Up to and including the line that contains "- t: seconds", repeat each line of the data exactly, starting from the first.
(Task input Opens)
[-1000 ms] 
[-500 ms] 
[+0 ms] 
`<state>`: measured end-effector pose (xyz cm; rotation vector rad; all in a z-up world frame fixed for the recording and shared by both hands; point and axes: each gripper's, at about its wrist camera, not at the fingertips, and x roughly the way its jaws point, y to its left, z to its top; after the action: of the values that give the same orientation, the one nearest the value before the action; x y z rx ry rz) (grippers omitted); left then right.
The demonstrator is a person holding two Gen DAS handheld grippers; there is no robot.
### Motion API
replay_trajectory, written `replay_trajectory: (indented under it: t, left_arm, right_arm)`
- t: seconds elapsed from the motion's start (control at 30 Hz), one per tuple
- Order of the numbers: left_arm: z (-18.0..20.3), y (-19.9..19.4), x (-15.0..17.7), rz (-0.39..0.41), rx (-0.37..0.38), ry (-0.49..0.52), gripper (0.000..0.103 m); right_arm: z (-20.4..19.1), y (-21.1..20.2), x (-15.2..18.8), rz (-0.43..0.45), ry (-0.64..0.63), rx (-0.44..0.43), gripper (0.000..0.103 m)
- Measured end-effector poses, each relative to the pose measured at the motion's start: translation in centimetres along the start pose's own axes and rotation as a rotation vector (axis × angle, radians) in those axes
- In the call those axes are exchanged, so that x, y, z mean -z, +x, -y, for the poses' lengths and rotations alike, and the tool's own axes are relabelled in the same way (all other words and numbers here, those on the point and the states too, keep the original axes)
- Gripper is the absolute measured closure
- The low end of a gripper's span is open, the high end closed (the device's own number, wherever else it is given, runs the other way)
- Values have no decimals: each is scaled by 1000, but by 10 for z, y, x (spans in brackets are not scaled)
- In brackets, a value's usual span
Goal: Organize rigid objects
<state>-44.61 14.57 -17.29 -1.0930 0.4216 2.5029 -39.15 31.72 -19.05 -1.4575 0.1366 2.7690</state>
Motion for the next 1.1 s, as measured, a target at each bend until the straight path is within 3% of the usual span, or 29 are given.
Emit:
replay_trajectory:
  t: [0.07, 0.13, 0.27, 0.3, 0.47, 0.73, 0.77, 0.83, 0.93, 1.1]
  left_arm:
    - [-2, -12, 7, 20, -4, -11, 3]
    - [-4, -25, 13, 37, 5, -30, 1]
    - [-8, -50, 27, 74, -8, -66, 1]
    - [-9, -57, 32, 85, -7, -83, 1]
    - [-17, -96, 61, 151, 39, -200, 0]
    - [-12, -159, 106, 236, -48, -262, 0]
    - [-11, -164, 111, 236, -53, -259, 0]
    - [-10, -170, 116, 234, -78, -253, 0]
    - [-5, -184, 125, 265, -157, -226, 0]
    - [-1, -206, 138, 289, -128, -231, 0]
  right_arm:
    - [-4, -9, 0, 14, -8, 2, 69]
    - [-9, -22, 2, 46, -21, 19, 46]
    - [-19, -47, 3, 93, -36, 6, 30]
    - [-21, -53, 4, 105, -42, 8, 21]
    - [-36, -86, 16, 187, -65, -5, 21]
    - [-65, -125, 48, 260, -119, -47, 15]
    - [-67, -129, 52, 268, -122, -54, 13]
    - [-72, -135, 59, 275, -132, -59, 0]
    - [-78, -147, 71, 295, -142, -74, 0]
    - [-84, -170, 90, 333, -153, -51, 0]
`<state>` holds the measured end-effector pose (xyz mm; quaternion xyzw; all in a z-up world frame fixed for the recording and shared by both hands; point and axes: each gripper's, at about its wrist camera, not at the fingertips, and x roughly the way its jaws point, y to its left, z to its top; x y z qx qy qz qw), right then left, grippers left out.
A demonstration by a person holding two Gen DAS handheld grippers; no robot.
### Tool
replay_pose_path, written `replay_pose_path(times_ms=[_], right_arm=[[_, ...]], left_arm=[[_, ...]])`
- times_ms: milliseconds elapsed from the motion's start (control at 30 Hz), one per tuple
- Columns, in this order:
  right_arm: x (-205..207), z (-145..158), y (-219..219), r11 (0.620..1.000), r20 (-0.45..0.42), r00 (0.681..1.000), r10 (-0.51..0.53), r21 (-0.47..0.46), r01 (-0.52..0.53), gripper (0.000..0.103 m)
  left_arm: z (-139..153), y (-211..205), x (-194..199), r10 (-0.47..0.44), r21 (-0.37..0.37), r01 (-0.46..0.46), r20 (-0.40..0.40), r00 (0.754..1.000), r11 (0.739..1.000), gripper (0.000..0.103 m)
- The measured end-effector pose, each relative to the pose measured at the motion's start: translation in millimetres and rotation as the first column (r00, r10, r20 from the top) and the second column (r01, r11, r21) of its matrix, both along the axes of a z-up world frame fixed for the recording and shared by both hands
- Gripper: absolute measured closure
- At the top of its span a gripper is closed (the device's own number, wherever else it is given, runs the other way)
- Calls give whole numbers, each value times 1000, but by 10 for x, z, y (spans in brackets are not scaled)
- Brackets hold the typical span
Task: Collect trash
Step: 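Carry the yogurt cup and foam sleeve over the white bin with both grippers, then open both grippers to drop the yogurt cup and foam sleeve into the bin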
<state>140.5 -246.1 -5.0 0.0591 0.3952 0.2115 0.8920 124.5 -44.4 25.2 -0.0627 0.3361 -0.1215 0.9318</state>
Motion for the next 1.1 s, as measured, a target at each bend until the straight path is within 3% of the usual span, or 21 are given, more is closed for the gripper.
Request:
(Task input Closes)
* **Response to the task**:
[-1000 ms] 
[-500 ms] 
[+0 ms] 
`<state>`: measured end-effector pose (xyz cm; rotation vector rad; all in a z-up world frame fixed for the recording and shared by both hands; point and axes: each gripper's, at about its wrist camera, not at the fingertips, and x roughly the way its jaws point, y to its left, z to its top; after the action: of the values that give the same orientation, the one nearest the value before the action; x y z rx ry rz) (grippers omitted); left then right.
The demonstrator is a person holding two Gen DAS handheld grippers; there is no robot.
### Motion API
replay_trajectory, written `replay_trajectory: (indented under it: t, left_arm, right_arm)`
- t: seconds elapsed from the motion's start (control at 30 Hz), one per tuple

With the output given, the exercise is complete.